• Action item:
Give again the lines of the data from its first line through the line with "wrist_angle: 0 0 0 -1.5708". Change nothing.

• Data provided:
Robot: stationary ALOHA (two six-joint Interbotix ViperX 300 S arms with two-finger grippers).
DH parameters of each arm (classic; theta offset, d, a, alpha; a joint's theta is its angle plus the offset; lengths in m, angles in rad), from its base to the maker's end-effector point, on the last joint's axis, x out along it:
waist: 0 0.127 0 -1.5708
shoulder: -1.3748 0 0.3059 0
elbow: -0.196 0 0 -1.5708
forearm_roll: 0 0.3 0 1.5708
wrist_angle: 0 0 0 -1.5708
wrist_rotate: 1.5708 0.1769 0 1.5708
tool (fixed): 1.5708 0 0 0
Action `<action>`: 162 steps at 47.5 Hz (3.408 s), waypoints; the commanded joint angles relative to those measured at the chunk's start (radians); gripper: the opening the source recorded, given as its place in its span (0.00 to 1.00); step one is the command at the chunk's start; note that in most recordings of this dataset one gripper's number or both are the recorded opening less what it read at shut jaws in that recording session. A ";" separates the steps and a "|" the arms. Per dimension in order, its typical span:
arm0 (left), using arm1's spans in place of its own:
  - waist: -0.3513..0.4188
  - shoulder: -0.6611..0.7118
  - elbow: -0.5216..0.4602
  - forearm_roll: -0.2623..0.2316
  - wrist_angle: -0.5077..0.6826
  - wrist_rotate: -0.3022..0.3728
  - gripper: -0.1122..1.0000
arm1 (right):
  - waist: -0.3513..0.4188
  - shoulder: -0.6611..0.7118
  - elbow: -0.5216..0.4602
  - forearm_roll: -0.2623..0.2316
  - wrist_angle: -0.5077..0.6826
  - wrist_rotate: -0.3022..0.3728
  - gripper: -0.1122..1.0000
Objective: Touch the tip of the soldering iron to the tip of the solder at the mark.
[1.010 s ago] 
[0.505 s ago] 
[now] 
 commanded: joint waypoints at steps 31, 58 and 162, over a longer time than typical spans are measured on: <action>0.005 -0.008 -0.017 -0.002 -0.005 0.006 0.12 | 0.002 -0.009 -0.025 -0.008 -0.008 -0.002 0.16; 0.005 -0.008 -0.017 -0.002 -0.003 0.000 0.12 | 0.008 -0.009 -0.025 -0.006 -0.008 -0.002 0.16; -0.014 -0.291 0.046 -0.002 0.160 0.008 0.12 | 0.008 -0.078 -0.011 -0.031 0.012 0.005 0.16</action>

• Task answer:
Robot: stationary ALOHA (two six-joint Interbotix ViperX 300 S arms with two-finger grippers).
DH parameters of each arm (classic; theta offset, d, a, alpha; a joint's theta is its angle plus the offset; lengths in m, angles in rad), from its base to the maker's end-effector point, on the last joint's axis, x out along it:
waist: 0 0.127 0 -1.5708
shoulder: -1.3748 0 0.3059 0
elbow: -0.196 0 0 -1.5708
forearm_roll: 0 0.3 0 1.5708
wrist_angle: 0 0 0 -1.5708

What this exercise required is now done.